Automated testing
for data engineers

We empower data teams to build reliable data products faster

At Datafold, we build tools for data practitioners to automate the most error-prone and time-consuming parts of the data engineering workflow: testing data to guarantee its quality. While data quality (just like software quality) is a complex and multifaceted problem, we draw from decades of our team’s combined experience in the data domain to build opinionated tools our users love.

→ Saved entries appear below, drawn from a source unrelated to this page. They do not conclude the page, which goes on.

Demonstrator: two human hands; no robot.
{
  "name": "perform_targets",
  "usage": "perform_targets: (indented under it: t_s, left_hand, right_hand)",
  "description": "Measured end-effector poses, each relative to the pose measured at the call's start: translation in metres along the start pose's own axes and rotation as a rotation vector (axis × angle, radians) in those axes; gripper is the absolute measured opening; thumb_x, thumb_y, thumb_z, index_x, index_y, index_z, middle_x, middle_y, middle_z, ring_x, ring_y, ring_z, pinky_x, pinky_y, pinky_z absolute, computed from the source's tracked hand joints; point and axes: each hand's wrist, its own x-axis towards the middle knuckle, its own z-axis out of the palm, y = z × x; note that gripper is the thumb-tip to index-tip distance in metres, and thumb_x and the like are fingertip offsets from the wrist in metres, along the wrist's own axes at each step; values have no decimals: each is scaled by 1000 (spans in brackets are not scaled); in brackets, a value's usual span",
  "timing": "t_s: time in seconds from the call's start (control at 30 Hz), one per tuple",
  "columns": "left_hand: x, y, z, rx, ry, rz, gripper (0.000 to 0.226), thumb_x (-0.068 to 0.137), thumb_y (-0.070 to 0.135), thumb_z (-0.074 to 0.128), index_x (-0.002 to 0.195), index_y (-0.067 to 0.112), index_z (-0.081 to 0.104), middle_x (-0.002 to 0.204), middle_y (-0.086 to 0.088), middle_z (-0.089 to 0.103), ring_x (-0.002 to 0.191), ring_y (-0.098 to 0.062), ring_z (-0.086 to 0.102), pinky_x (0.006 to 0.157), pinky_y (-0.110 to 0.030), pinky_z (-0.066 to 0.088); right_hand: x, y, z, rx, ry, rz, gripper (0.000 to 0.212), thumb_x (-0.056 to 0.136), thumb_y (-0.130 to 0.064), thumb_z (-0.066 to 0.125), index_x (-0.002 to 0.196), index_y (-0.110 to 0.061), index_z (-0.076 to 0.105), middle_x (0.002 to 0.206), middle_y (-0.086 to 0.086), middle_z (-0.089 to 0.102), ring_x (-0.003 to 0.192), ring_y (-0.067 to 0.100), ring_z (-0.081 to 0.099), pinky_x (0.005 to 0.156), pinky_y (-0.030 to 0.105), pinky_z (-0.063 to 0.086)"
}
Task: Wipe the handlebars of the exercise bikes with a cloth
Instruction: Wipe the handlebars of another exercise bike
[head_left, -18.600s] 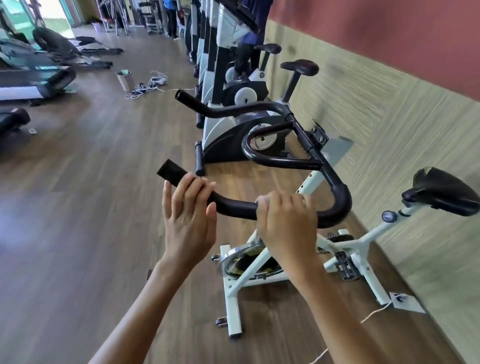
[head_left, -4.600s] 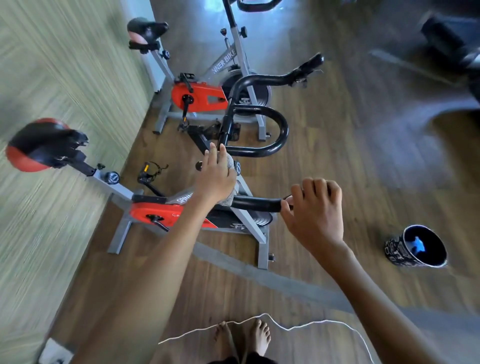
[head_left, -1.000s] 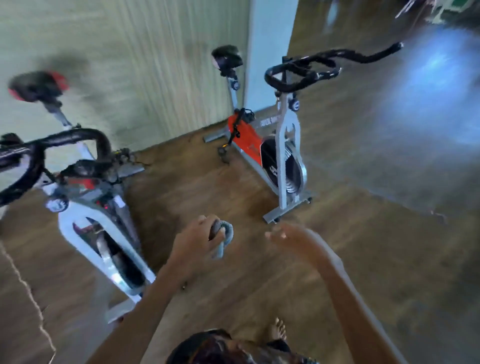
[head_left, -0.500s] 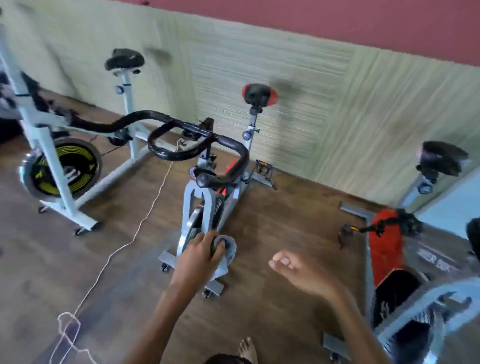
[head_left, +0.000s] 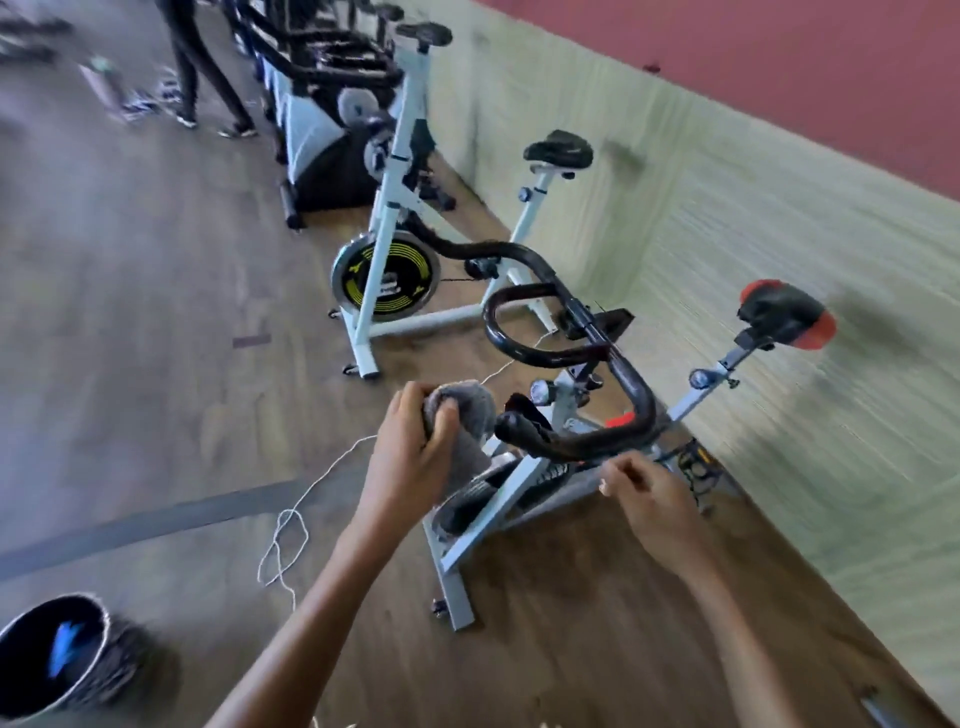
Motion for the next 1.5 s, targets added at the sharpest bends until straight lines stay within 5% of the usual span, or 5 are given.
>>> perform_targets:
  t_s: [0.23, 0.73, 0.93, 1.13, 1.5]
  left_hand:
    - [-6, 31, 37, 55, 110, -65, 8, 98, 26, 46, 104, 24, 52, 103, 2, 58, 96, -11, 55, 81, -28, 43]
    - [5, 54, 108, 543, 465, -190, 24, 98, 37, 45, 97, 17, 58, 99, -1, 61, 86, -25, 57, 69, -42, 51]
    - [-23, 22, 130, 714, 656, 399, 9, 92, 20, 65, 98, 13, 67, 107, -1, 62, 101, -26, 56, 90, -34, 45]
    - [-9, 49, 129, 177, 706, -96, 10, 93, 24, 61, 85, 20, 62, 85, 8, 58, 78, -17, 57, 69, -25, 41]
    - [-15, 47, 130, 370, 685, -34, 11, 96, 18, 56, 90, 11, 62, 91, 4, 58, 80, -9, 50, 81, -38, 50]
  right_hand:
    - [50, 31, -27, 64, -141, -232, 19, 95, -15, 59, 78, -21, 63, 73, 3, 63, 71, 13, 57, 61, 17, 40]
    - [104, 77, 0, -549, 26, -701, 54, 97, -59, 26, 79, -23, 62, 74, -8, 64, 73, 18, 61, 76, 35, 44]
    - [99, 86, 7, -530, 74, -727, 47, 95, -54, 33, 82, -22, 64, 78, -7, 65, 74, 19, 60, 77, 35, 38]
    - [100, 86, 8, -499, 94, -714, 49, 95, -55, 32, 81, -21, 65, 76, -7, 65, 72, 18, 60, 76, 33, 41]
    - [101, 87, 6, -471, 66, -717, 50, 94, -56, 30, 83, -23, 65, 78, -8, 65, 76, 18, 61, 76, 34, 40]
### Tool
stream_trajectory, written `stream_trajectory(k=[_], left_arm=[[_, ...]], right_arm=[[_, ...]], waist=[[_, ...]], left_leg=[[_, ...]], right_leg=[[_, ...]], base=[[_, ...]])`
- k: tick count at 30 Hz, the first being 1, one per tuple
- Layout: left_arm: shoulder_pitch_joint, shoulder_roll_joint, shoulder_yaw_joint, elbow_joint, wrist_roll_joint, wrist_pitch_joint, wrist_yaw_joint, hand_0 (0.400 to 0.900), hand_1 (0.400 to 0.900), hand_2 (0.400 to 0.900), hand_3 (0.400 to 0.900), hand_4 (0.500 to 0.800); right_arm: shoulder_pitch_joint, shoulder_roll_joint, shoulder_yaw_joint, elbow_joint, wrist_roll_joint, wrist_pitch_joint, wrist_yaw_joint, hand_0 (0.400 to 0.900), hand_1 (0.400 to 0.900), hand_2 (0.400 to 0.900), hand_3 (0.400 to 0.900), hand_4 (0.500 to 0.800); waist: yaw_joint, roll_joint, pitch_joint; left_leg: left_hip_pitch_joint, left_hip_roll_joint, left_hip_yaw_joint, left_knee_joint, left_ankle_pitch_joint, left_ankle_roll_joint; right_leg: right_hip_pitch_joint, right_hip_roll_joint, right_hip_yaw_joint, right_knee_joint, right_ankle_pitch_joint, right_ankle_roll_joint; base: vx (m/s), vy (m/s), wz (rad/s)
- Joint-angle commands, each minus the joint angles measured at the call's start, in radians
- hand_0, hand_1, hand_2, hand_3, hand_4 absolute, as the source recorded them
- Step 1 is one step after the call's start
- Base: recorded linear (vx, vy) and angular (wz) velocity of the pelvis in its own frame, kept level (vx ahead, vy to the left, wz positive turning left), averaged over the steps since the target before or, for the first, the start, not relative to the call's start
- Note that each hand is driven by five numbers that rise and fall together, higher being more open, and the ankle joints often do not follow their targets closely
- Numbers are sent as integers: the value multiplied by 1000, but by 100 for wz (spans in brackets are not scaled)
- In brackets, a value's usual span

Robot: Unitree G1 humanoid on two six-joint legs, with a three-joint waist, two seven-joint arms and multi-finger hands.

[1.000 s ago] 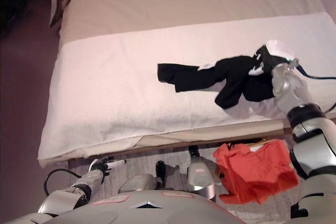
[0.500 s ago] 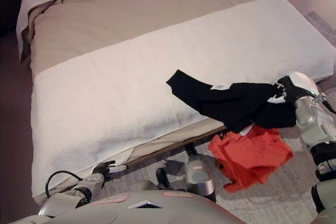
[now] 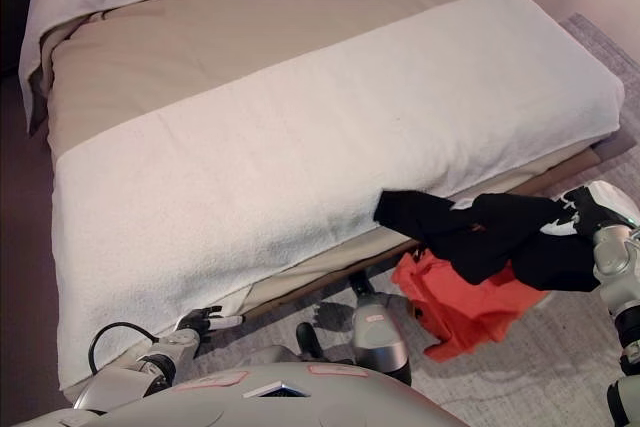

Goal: Put the clothes on the bed into the basket.

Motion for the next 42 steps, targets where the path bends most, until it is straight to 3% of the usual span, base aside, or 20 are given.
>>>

Specifically, we believe that:

Data quality is a byproduct of a great data engineering workflow

That means, rather than building yet-another-app for data practitioners to switch to and from, we insert our tools in the existing workflows, for example, in CI/CD for deployment testing and IDEs for testing during development.

Data quality issues should be addressed before deploying the code

Most data quality issues are bugs in the code that processes data, and applying a proactive, shift-left approach is the most effective way to achieve high shipping velocity and data quality simultaneously.

Lack of metadata (data about data) is the biggest gap in the data engineering workflow.

We bring powerful tools such as data diffing and column-level lineage to every data engineer’s workflow to help them validate the code and underlying data and fully understand the dependencies in complex data pipelines.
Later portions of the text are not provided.